What You Can Do Now
You can look at a dataset with coordinates and ask good questions. Are these points clustered or random? Is there spatial structure in this variable, and where does it live? If you know the value at these locations, what’s your best estimate at the ones in between? And if you want to run a regression, are your residuals clean?
Those questions fall into three different categories, and it’s helpful to be explicit about those.
The first is description. Before you model anything, you want to know what you’re dealing with. Is the variable spatially structured at all? At what scale? Is the autocorrelation isotropic or does it vary by direction?
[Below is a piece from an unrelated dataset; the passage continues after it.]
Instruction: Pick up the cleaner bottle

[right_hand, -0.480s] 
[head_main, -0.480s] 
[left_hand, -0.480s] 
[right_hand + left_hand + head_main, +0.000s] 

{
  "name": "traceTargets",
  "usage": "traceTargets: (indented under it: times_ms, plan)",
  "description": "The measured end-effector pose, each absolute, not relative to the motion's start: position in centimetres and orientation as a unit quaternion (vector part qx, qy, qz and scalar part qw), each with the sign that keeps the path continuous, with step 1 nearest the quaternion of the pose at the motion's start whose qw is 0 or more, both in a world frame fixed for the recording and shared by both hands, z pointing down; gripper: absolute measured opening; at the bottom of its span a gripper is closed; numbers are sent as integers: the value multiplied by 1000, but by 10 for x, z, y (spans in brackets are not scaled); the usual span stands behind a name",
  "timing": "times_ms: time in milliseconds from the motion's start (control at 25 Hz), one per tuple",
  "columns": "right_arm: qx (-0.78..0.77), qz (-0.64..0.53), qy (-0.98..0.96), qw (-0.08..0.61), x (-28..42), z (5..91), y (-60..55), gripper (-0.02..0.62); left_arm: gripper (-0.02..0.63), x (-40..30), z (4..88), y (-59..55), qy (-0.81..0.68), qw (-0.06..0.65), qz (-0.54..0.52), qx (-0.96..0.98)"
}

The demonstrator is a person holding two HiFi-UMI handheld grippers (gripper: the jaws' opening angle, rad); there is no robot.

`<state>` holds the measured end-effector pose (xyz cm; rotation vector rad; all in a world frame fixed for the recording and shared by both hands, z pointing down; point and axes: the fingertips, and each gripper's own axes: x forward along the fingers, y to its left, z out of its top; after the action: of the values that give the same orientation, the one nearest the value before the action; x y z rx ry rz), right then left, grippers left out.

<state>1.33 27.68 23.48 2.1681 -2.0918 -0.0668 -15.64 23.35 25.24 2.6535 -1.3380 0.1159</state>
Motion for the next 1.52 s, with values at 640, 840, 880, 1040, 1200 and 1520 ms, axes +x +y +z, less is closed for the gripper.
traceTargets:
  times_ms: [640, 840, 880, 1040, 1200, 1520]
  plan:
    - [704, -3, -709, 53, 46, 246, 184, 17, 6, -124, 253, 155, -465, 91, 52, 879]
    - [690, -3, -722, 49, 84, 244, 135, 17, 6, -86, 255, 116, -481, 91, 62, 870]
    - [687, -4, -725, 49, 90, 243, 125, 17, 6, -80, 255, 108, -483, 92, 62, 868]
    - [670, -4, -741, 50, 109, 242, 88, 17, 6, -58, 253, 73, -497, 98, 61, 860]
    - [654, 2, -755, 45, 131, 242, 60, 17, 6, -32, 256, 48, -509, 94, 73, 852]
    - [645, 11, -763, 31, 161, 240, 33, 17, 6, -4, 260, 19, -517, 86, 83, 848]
A variogram or correlogram early in an analysis is like plotting your data before fitting a model (and there is no such thing as too much ploting!), it’s how you avoid being surprised later. And sometimes the spatial pattern is the finding. A LISA map that shows a cluster of high values in one corner of the study area, or a correlogram that flattens out at 500 meters, is telling you something about the process that generated the data.
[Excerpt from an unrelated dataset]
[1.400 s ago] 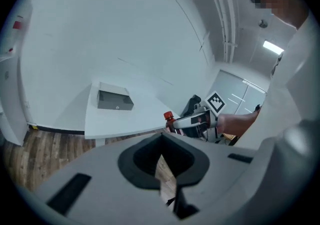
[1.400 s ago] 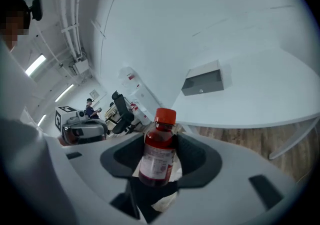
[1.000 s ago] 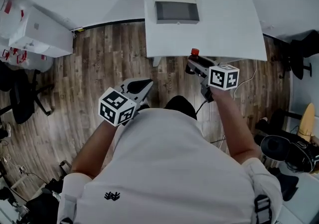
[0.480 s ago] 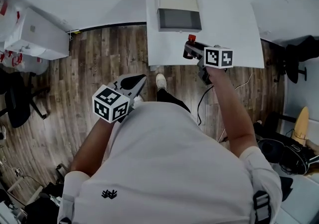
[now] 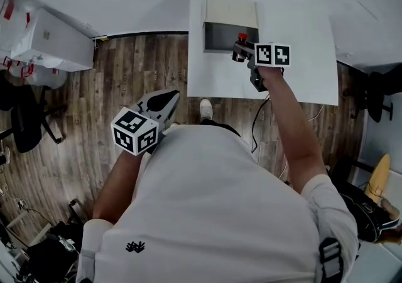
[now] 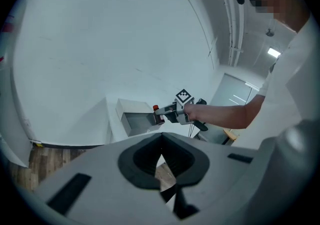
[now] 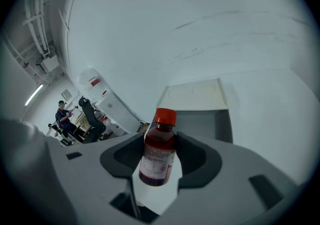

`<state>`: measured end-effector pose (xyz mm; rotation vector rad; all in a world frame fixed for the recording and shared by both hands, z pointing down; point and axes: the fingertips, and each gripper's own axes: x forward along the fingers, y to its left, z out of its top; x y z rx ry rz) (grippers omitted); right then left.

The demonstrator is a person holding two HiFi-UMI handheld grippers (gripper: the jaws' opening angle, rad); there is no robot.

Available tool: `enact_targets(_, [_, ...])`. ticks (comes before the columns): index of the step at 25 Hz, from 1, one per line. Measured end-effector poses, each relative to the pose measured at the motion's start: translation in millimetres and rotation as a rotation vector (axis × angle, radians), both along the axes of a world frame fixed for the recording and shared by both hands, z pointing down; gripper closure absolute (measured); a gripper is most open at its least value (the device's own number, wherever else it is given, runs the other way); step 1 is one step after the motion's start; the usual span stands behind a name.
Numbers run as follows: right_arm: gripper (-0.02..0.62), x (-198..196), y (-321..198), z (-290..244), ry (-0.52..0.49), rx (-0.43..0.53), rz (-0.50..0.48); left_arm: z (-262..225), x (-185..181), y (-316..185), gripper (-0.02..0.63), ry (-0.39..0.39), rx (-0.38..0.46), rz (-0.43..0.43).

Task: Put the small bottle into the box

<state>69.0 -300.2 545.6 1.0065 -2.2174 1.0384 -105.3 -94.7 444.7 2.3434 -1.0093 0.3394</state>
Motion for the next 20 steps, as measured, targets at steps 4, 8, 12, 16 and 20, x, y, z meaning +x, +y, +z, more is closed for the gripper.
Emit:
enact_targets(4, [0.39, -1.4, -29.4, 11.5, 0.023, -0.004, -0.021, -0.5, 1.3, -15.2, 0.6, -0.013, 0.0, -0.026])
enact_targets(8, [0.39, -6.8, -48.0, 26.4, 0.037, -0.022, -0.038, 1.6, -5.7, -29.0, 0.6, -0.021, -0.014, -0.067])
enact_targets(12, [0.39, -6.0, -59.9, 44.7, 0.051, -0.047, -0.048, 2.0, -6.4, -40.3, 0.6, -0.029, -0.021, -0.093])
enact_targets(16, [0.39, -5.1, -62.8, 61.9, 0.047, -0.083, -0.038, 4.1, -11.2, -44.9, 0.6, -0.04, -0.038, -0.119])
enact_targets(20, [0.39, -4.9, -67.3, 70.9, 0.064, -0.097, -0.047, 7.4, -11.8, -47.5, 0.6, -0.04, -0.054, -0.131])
The second is prediction. IDW, TPS, and kriging are about accuracy. You have measurements somewhere and want estimates somewhere else. The goal is a surface that holds up on withheld data. Whether the variogram parameters are ecologically meaningful is secondary. Cross-validation tells you how well you’re doing.
The third is inference. You have a hypothesis about a relationship between variables and you want a coefficient and a standard error you can trust. Spatial autocorrelation threatens that goal not because it makes the predictions wrong, but because it makes the uncertainty estimates wrong. GLS and SAR are corrections to that problem, and skipping them means understating how uncertain you are.
Mixing these categories up is common and it’s easy to forget what question you are asking of a data set. Using a kriging surface to make causal claims, or worrying about prediction accuracy when all you need is a valid p-value, will lead you somewhere you don’t want to be.
But spatial analysis is not about avoiding statistical mistakes. The spatial structure in your data is information. Where lead is high tells you about flood history. Where birds are scarce tells you about habitat connectivity. Where your regression residuals are autocorrelated tells you that something is going on in that part of the landscape that your covariates don’t explain yet. Learning to read that structure is part of the fundamental job of environmental science.
The thread running through all the methods in this book is Tobler’s First Law: nearby things are more related than distant things. KDE, Moran’s I, the variogram, kriging, GLS, SAR – they’re all taking that one idea seriously in different ways. You’ve got the tools now.
There are a lot of things this book didn’t get to. Areal data – watersheds, census tracts, habitat patches – has its own analytical world built around polygon adjacency rather than continuous distance. If that’s where your data lives, look at Bivand (2008) chapters 9 and 10. Spatiotemporal methods, where you have both spatial and temporal autocorrelation, are a natural extension and an active area of development in R. Machine learning approaches to spatial prediction (random forests with spatial cross-validation, for instance) are worth knowing about, though they tend to trade interpretability for flexibility in ways that aren’t always a good deal for environmental science. And then there are networks. Stream networks are a good example of why standard spatial methods can mislead you: two sites might be 200 meters apart in Euclidean space but separated by 10 kilometers of channel, with a waterfall in between. Distances along the network – flow distance, not straight-line distance – are what govern organism dispersal, nutrient transport, and hydrologic connectivity. The SSN2 package in R is built for exactly this, fitting spatial models where autocorrelation is structured by the stream network rather than by the map. If your data lives in a drainage network, it’s worth knowing about.
For deeper reading: Bivand (2008) is the R-focused reference and you should own it. Cressie (1993) is the statistical bible for geostatistics, dense but authoritative. Fortin et al. (2016) is readable and ecologically grounded. Diggle and Ribeiro (2007) takes a model-based approach to geostatistics that connects cleanly to the likelihood ideas that show up in variogram fitting. And if you want to go deeper into landscape ecology as a discipline – the spatial structure of habitat, the movement of organisms through patchy environments, the consequences of fragmentation – Dean Urban’s books are the place to go: Urban (2023) and Urban (2024). Urban is who kicked off the preface, and his work is still the best argument I know for why space isn’t just a nuisance to correct for.